Um einen eventuellen Kaufkraftverlust der ursprünglich zugesagten Betriebsrente auszugleichen, ist der Arbeitgeber verpflichtet, alle 3 Jahre eine Anpassung der laufenden Leistungen der bAV zu prüfen und hierüber nach billigem Ermessen zu entscheiden. Dabei sind insbesondere die Belange des Versorgungsempfängers und die wirtschaftliche Lage des Arbeitgebers zu berücksichtigen.[1] Die Anpassung muss ohne Gefährdung der Wettbewerbsfähigkeit aus dem Ertrag und Wertzuwachs des Unternehmens finanzierbar sein.[2] Diese Verpflichtung trifft auch die Erben eines stillgelegten Unternehmens[3] sowie sog. "Rentnergesellschaften", deren alleiniger Zweck in der Abwicklung der Versorgungsverbindlichkeiten besteht.[4] Bei der Anpassung bleibt die Dynamisierung der Renten aus der Sozialversicherung außer Betracht. Bei Betriebsrenten, die auf mittels Entgeltumwandlung finanzierten Anwartschaften beruhen, ist der Arbeitgeber gemäß § 16 Abs. 5 BetrAVG allerdings verpflichtet, diese Renten jährlich um mindestens 1 % zu erhöhen.

[1] § 16 BetrAVG,

Zur Anpassung im Konzern vgl.

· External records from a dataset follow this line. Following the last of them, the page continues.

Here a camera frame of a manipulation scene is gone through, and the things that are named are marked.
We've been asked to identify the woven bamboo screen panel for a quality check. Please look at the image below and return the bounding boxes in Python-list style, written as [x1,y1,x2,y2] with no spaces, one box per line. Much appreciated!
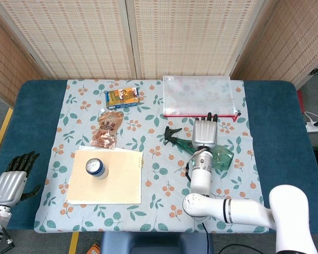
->
[126,0,270,80]
[0,0,137,80]
[0,10,45,105]
[232,0,318,89]

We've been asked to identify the clear red zipper pouch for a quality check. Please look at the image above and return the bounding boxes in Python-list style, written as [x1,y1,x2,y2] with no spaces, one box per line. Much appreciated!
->
[162,75,241,122]

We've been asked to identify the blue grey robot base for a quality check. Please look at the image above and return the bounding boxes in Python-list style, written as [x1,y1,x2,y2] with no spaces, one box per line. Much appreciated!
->
[100,231,210,254]

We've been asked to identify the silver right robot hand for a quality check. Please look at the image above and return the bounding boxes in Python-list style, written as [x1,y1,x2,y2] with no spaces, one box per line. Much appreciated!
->
[191,112,220,150]

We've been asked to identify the beige notebook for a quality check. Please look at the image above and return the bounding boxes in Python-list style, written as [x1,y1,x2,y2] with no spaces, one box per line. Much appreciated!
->
[66,144,145,206]

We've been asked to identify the blue yellow snack box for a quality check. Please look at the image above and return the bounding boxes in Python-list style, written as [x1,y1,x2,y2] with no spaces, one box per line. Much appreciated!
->
[104,86,142,110]

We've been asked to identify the floral tablecloth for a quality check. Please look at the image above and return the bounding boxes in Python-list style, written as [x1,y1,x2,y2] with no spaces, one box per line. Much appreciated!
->
[33,78,270,234]

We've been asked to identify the blue and white can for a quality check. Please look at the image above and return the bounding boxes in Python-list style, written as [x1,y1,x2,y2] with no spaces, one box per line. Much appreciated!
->
[85,158,110,180]

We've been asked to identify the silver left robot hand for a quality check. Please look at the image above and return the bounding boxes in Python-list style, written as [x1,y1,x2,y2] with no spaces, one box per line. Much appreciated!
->
[0,151,42,207]

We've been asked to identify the white power cable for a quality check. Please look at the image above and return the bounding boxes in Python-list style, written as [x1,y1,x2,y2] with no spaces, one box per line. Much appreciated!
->
[304,111,318,123]

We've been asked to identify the green spray bottle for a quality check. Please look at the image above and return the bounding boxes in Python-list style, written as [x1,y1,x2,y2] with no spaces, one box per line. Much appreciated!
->
[163,126,235,170]

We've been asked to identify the black floor cable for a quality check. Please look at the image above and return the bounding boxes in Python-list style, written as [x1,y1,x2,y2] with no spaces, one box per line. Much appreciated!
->
[201,221,278,254]

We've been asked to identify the brown spout pouch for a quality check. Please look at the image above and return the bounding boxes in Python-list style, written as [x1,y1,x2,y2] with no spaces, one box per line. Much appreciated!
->
[90,108,125,150]

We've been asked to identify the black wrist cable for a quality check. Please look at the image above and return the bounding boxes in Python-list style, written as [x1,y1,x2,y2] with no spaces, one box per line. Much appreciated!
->
[184,155,195,184]

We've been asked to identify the teal table cover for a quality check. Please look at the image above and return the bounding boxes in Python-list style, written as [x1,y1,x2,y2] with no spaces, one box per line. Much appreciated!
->
[0,80,318,233]

BAG, Urteil v. 23.10.1996, 3 AZR 514/95 sowie BAG, Urteil v. 21.4.2015, 3 AZR 729/13: keine Berücksichtigung fiktiver wirtschaftlicher Lage des Arbeitgebers entgegen bestehender, die Anpassung ausschließender Konzernverrechnungsabrede.

[4] BAG, Urteil v. 26.10.2010, 3 AZR 502/08: allerdings ist hier bereits eine Eigenkapitalverzinsung angemessen, die der Umlaufrendite öffentlicher Anleihen entspricht.